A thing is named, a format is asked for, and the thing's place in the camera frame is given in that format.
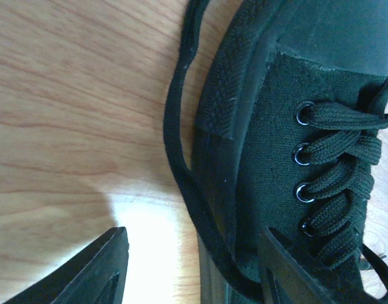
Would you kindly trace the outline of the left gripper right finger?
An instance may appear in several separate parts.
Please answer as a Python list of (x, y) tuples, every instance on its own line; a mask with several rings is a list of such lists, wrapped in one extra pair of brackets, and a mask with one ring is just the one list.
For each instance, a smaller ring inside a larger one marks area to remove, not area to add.
[(265, 303), (333, 303), (301, 264), (285, 249), (269, 227), (262, 229), (258, 248), (259, 272)]

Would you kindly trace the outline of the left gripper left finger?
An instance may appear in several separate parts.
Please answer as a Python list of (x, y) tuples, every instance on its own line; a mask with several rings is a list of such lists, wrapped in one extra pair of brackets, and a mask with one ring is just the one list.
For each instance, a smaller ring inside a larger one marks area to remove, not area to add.
[(122, 303), (129, 259), (125, 227), (113, 227), (5, 304)]

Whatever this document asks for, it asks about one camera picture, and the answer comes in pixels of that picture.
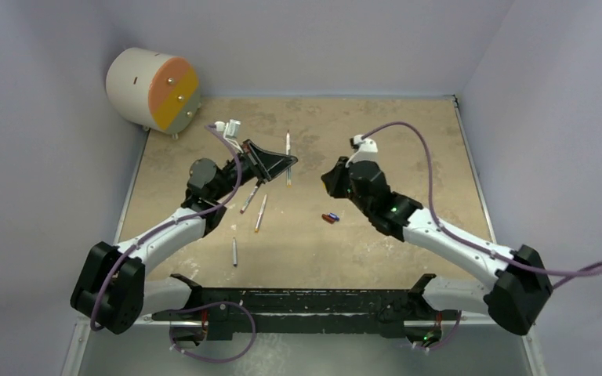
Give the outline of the white pen orange tip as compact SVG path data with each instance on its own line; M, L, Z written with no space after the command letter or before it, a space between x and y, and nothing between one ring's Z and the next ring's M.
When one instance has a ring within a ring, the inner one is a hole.
M291 133L287 130L285 135L285 154L288 157L292 156L292 142L291 142ZM286 186L289 188L292 186L292 165L289 165L286 170Z

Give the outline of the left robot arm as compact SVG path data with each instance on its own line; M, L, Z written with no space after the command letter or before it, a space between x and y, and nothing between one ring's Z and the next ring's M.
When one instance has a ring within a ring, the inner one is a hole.
M209 158L189 170L185 198L166 220L119 244L94 244L71 294L71 307L94 331L121 334L143 315L147 274L186 245L209 235L227 203L251 180L268 183L298 162L294 155L264 150L250 139L224 166Z

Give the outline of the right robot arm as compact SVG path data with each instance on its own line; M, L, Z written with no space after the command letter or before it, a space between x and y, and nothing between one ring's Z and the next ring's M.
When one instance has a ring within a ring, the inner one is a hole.
M445 222L430 207L391 190L374 161L350 163L340 157L321 181L330 197L349 200L381 234L431 251L473 276L472 281L420 278L408 299L420 319L445 310L478 313L524 336L553 293L534 248L514 250Z

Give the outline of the white pen black end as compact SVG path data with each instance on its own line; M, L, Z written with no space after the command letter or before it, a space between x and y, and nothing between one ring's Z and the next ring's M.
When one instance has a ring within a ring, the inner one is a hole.
M233 265L233 267L237 267L238 266L238 241L235 237L232 239L231 249L232 249L232 265Z

========================

■ Prompt: Every record must be duplicated exactly, except for the pictures, which are left out.

■ The answer:
A thing is named, a format is asked for, and the thing's place in the camera frame is given in that format.
Would you kindly trace the outline of the left gripper right finger?
An instance may appear in several separate parts.
Please answer as a Python list of (x, y) tuples, every instance on its own line; a mask with several rings is a list of such lists, wrapped in one extra pair of brackets, and a mask with one ring is just the one list.
For each instance, a smaller ring inside a larger one marks area to remove, not area to add.
[(265, 303), (333, 303), (301, 264), (285, 249), (269, 227), (262, 229), (258, 248), (259, 272)]

Would you kindly trace the outline of the left gripper left finger?
An instance may appear in several separate parts.
Please answer as a Python list of (x, y) tuples, every instance on its own line; a mask with several rings is a list of such lists, wrapped in one extra pair of brackets, and a mask with one ring is just the one list.
For each instance, a smaller ring inside a larger one marks area to remove, not area to add.
[(122, 303), (129, 259), (125, 227), (113, 227), (5, 304)]

Whatever this document asks for, it asks about one camera picture, and the answer comes in pixels of that picture.
Give the outline of the white pen orange tip as compact SVG path data with each instance on its own line; M, L, Z written with no space after the command letter or before it, a space between x and y, and nothing between one ring's Z and the next ring's M.
When one instance has a ring within a ring, the inner one is a hole.
M291 133L287 130L285 135L285 154L288 157L292 156L292 142L291 142ZM286 186L289 188L292 186L292 165L289 165L286 170Z

Give the outline of the left robot arm as compact SVG path data with each instance on its own line; M, L, Z written with no space after the command letter or before it, a space between x and y, and nothing between one ring's Z and the next ring's M.
When one instance has a ring within a ring, the inner one is a hole.
M209 158L189 170L185 198L166 220L119 244L94 244L71 294L71 307L94 331L121 334L143 315L147 274L186 245L209 235L227 203L251 180L268 183L298 162L294 155L264 150L250 139L224 166Z

Give the outline of the right robot arm as compact SVG path data with each instance on its own line; M, L, Z written with no space after the command letter or before it, a space between x and y, and nothing between one ring's Z and the next ring's M.
When one instance has a ring within a ring, the inner one is a hole.
M445 222L430 207L391 190L374 161L350 163L340 157L321 181L330 197L349 200L381 234L431 251L473 276L472 281L420 278L408 299L420 319L445 310L478 313L524 336L553 293L534 248L514 250Z

Give the outline of the white pen black end as compact SVG path data with each instance on its own line; M, L, Z written with no space after the command letter or before it, a space between x and y, and nothing between one ring's Z and the next ring's M.
When one instance has a ring within a ring, the inner one is a hole.
M233 265L233 267L237 267L238 266L238 241L235 237L232 239L231 249L232 249L232 265Z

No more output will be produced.